Aug 22, 2011 01:22
Title: Cracked Diamonds
Rating: M
Warnings: Graphic Sexual abuse of a minor, rape, domestic violence, implied violence, implied m/m sexual relations, and death.
Summary:
Emma Frost learned at her mother’s knee that if a woman wanted to get anywhere, she was the only person with the power to make that happen. Telepathy was quite helpful to those aims, including the manipulation of men. Cleavage or cortex, both helped her make her own way, often by changing the thoughts of others. She wanted to rule the world, but it is a man’s world.
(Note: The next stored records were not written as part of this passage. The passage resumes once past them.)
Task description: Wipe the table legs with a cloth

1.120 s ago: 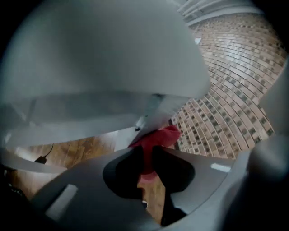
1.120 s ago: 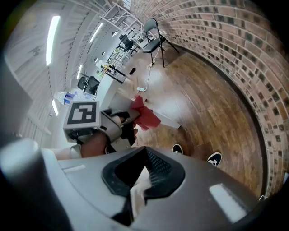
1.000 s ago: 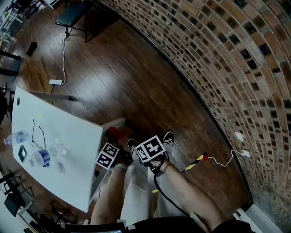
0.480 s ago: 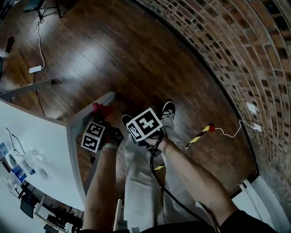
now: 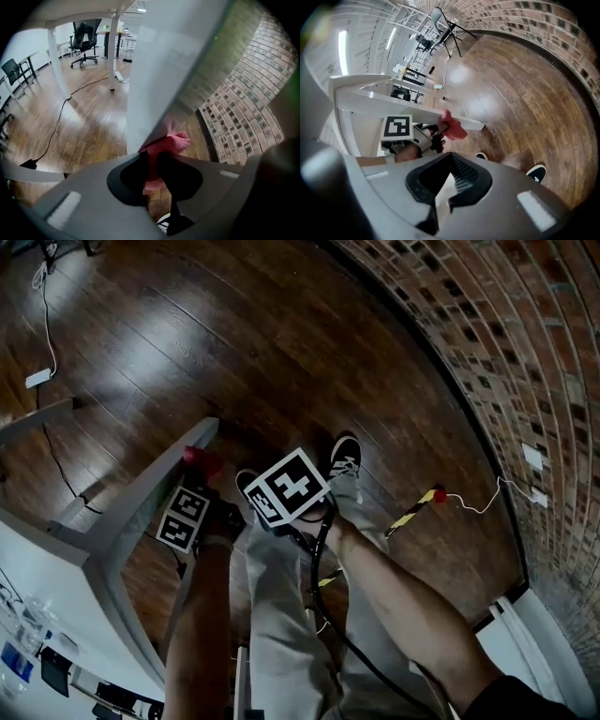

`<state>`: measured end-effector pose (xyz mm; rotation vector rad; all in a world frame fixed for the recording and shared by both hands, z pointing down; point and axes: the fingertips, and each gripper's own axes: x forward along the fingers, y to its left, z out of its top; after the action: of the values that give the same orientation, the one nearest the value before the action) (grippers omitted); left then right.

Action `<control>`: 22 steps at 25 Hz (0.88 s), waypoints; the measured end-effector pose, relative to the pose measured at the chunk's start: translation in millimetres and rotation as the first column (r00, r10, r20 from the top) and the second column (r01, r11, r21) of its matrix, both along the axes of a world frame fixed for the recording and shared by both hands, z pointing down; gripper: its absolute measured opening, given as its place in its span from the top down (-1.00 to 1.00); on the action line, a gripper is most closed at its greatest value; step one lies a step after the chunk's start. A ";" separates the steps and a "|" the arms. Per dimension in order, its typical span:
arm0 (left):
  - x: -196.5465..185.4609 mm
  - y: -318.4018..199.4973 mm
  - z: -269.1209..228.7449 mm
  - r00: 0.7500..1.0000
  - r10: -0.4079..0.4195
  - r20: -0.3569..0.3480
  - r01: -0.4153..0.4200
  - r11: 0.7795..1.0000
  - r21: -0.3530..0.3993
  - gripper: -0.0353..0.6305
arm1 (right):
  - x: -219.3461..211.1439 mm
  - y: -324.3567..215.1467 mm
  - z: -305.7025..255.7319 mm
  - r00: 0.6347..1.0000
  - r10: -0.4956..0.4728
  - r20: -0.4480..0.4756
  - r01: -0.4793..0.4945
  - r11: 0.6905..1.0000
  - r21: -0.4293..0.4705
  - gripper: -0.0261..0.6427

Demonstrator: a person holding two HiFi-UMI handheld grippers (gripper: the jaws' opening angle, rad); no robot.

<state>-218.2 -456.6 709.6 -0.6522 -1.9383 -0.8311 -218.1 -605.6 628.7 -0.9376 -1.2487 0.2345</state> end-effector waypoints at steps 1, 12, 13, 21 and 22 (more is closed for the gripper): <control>1.3 -0.1 10.8 1.000 0.005 -0.003 -0.005 1.000 0.005 0.70 | 2.3 2.7 11.1 1.000 -0.017 -0.001 0.017 1.000 0.003 0.94; -1.3 1.8 150.3 1.000 -0.017 -0.012 0.017 0.999 0.033 0.70 | 3.5 5.2 126.9 0.990 -0.143 0.010 0.143 0.989 0.032 0.94; -2.6 1.2 163.4 1.000 -0.026 -0.011 0.026 0.999 0.034 0.70 | 1.5 2.7 139.5 0.989 -0.149 0.011 0.148 0.988 0.039 0.94; -2.6 3.0 245.3 0.960 -0.272 0.065 0.266 0.960 0.083 0.70 | 1.9 -6.2 224.3 0.981 -0.195 -0.018 0.196 0.978 0.067 0.94; -2.0 3.2 253.4 0.939 -0.335 0.082 0.326 0.940 0.104 0.70 | 4.0 -6.2 229.9 0.978 -0.207 -0.018 0.208 0.976 0.064 0.94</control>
<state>-220.2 -453.4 963.0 -0.9149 -1.8933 -1.1710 -214.1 -611.8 858.6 -1.0000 -1.1316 0.0337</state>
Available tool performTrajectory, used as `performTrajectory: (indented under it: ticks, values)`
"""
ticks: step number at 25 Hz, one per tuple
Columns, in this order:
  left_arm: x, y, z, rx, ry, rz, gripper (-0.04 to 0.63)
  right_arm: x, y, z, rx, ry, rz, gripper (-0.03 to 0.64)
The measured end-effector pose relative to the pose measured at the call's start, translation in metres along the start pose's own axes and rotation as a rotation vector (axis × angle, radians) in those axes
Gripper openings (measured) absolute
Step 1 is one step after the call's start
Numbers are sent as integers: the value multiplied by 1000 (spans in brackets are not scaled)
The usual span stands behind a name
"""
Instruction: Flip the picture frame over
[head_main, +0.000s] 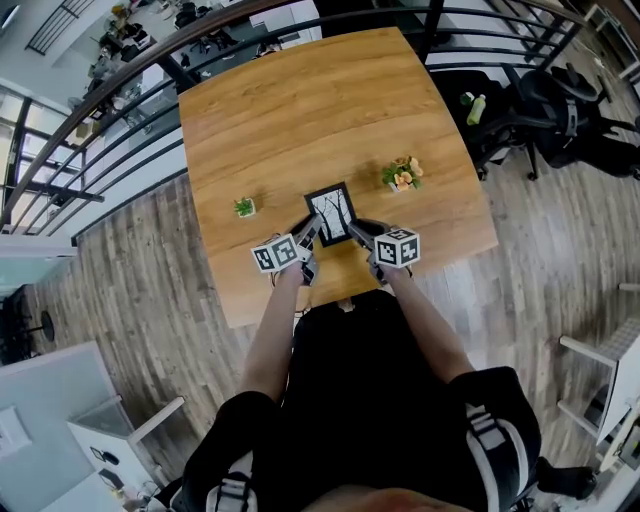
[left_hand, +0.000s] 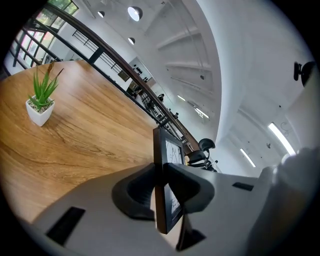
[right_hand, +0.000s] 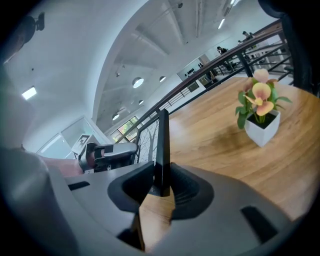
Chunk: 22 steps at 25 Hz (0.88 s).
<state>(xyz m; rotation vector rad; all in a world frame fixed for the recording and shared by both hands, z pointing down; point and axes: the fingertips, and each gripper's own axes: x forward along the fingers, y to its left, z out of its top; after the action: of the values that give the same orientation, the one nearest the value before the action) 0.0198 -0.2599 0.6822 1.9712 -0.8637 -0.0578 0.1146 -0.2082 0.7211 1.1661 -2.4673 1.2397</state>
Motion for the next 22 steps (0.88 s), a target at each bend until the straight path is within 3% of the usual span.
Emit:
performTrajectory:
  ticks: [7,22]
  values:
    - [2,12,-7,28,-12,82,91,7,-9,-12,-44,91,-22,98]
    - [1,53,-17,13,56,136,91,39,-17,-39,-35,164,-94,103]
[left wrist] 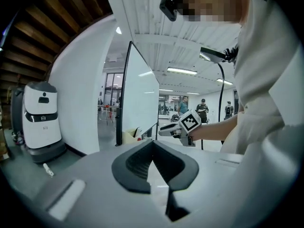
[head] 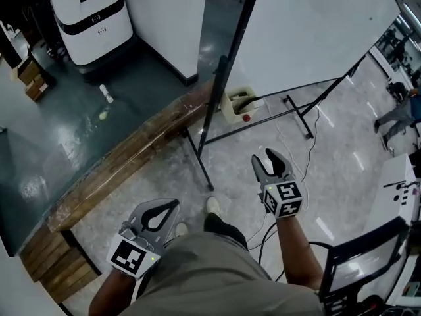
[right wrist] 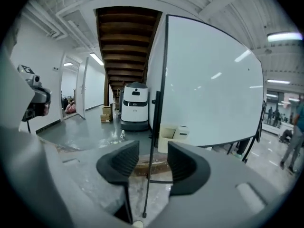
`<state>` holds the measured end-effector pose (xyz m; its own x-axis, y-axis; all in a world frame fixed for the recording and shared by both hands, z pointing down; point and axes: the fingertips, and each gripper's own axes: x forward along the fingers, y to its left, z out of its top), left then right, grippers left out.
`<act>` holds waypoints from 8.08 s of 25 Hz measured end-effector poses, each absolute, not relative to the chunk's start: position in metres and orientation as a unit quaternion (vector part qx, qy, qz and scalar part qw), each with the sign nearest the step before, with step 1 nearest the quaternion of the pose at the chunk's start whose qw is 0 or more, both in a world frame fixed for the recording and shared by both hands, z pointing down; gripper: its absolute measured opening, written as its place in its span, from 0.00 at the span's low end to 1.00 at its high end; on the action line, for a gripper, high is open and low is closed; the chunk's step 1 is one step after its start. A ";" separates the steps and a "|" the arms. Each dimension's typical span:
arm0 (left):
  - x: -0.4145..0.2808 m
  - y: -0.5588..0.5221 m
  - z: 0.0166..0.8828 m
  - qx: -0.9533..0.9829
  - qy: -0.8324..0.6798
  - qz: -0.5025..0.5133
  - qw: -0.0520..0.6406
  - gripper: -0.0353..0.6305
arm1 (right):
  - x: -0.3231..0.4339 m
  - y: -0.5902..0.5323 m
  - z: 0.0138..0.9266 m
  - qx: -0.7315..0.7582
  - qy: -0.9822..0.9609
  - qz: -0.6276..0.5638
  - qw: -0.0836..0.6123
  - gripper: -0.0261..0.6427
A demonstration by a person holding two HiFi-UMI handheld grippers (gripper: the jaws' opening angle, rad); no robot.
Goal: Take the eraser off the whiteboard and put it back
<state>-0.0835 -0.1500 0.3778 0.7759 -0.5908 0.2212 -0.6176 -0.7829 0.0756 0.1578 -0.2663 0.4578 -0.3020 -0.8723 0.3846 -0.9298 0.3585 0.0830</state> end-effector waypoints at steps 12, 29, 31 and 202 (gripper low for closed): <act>-0.037 -0.208 0.368 0.929 -0.352 0.096 0.068 0.06 | 0.199 -0.420 0.489 0.584 -0.792 0.077 0.159 0.50; 0.005 -0.261 0.375 0.910 -0.392 0.113 0.074 0.06 | 0.208 -0.485 0.524 0.550 -0.816 0.116 0.136 0.52; 0.001 -0.254 0.375 0.910 -0.392 0.112 0.072 0.06 | 0.203 -0.477 0.524 0.551 -0.815 0.110 0.140 0.51; -0.115 -0.187 0.385 0.934 -0.337 0.099 0.067 0.06 | 0.153 -0.329 0.401 0.615 -0.778 -0.005 0.131 0.46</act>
By playing with the minds of everyone, she thought she would take over the world.
Charles Xavier disagreed.
An AU-verse in which Xavier and Magneto are tempered by a diamond’s views of supremacy, and not a Mengele’s, even if they didn’t quite figure it out.
IV.
Erik, no, no, he had to call himself Magneto now, even if it wasn’t the name he was born to, or the name that he chose to use himself. It was a name, a label given to him by the children, one that he could use on others to create fear. It was a name that he left on the letters that were mailed to every Federal Office building in the wake of Cecelie D’Amidou’s death. Magneto was a signature, a written promise.
First they came for the communists,
and I didn't speak out because I wasn't a communist.
Then they came for the trade unionists,
and I didn't speak out because I wasn't a trade unionist.
Then they came for the Jews,
and I didn't speak out because I wasn't a Jew.
Then they came for me
and there was no one left to speak out for me.
--Pastor Martin Niemoller
If he didn’t protest, he knew, then who would? Charles hadn’t been heard from in weeks, maybe months, and Mystique’s world was wrapped up around Cecelie D’Amidou, the Cause, almost enough that she forgot her brother.
Cecelie was only a girl, barely old enough to buckle on a brassiere, and no one protested. Mutants were running scared, the deaths of three young men in an armed robbery: armed with the spikes that one shot out of his hands, the explosions that trailed out of another’s foot when he stomped, and a third all wicked eyes and a grin that promised worse. Diamante shining teeth, sharpened enough to tear at flesh. He had died riddled with bullets, a police officer’s gun gleaming in the bank window, a teller’s wrist in his hands.
Arturo Ramirez, Estallido. Carlos Alvares, Lanza. Silvio Santos, Leon. Leon’s body displayed to the crowds, Estallido and Lanza not even given the right to trial, instead strung up on a tree by the court house, feet dangling in the wind, carcasses degrading in the wind.
Emma called it a sad fate, and smirked with her eyes. He worried less about Charles speaking into his mind, then Emma sneaking. Emma’s worth to him was as much as his gut allowed him, and not his sense of logic. Any sense of fairness that he had was being used to hide his distrust from her as she danced along the edge of his senses and kept on almost triggering memories.
White was whitewash, bleaching over and over until something was hidden from view and cloaked in a veil of falsehoods. “We should find ourselves more muscle.” Those were her words to him, across the table now.
“Who would you find most appropriate?” He had several of the lists of mutants memorized, lists that he and Charles had put together from Charles’ use of Cerebro, from careful surveillance, from his own skills honed with Mossad and hunting on his own. “I’m sure that we each have our own lists.”
“The Hellfire Club was not just Shaw’s pursuit of a mutant domination of the world.” Emma spoke softly. “The first woman to hold a seat at a Hellfire Table was Elaine Snow, at the table in New York. She took the seat once held by Francis Xavier, Senator, businessman, Civil War veteran, and equal rights proponent.”
“You bring this up for a reason?” It was an interesting name, he thought, reminding him of her at the same time that the rest of her sentence hammered him in the heart. Francis Xavier was Charles’ grandfather, the man that Charles had said had ‘painted me into the man I have become, trying to teach me about balance between the ability to do something and the need to do it to affect your own ends.’ It had been a startling conversation with pacifism as understood by a man with the power to enforce it.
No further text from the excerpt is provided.